The City of Lausanne has backtracked on plans to demolish the historic Stade Olympique de la Pontaise in favour of repurposing the facility.
The 15,700-seat stadium initially opened in 1904 before being fully redeveloped for Switzerland’s staging of the 1954 FIFA World Cup. Swiss Super League football club Lausanne-Sport moved out the venue to its new Stade de la Tuilière in late 2020, with second-tier Challenge League team FC Stade Lausanne Ouchy now calling the Pontaise home.
It also remains a venue for athletics and has been hosting Lausanne’s annual round of the Diamond League, the Athletissima, ahead of the meet’s planned move to a redeveloped Stade Pierre-de-Coubertin.

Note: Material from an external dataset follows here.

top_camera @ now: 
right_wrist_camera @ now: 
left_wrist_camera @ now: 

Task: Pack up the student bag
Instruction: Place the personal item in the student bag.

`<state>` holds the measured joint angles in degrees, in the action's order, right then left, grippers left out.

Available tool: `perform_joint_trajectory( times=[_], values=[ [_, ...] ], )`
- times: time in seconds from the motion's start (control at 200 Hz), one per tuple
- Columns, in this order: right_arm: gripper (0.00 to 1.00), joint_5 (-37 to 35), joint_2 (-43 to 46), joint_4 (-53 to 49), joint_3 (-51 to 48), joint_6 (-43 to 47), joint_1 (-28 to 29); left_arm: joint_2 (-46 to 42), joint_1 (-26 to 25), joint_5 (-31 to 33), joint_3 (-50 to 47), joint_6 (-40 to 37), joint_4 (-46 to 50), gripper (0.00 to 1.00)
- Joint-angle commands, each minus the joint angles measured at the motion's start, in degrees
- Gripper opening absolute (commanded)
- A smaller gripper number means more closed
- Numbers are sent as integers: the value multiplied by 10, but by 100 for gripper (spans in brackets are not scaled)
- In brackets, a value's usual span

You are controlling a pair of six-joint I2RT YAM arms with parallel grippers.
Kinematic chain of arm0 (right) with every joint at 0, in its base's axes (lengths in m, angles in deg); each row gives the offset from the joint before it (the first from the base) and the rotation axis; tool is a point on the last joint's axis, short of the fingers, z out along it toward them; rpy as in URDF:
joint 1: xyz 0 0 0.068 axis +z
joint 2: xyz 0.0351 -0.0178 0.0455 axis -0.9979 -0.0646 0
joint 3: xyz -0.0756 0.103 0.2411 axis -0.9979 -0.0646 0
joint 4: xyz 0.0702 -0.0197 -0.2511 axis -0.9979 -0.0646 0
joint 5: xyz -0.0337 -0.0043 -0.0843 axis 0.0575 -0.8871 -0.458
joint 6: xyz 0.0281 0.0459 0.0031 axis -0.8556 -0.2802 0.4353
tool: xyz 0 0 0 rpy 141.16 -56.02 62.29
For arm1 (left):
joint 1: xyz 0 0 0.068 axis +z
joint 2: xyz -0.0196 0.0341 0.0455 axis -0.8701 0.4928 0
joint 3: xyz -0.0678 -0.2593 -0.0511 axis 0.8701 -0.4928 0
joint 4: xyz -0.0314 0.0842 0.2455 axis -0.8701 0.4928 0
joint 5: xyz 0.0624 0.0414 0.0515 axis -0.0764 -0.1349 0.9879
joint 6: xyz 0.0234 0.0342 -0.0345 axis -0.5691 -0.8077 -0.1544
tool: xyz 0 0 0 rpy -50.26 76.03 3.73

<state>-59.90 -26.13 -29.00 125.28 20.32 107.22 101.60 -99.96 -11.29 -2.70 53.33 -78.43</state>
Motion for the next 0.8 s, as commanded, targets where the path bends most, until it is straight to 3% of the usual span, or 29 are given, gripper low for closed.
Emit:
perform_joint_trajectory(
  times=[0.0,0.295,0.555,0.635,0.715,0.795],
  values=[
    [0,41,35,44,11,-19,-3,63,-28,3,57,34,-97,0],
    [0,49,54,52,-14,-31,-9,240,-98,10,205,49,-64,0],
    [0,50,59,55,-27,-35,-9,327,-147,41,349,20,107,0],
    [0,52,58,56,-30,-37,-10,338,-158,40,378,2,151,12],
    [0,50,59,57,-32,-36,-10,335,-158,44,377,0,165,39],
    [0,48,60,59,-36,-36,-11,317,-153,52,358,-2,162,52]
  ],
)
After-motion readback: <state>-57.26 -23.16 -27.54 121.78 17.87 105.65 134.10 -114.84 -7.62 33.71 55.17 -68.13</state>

While the Pontaise had been primed for demolition, Mayor of Lausanne, Grégoire Junod, has now said its future is set to be as a redeveloped part of a major real estate project for the city.
Junod told 24 Heures that three architectural firms, commissioned by the city, “have shown that we could find the necessary built volume, of the order of 115,000 square metres, or 80 to 90 million in land values, by densifying around the stadium”.
The Mayor said it is therefore possible “to create a relatively dense neighbourhood – we are talking about 3,000-3,500 homes on the Plaines-du-Loup”, while keeping the stadium.
Junod said “this is an opportunity to do something unique and very stimulating”, adding that the City-owned stadium could be “converted to multiple uses, with a field that could become a public space”.
Junod said he opposes the proposed classification of the stadium site as a historical monument, stating that “if we want to reconvert the Pontaise, we need a certain flexibility”. He stated a design competition will be launched for the project, while adding that work would not be able to begin until Stade Pierre-de-Coubertin is completed. “We are therefore talking about 2028-2029 for the opening of the construction site,” he said.
Junod said the project would be partly financed through private investment, with the City assuming the “costs of public objects and developments”.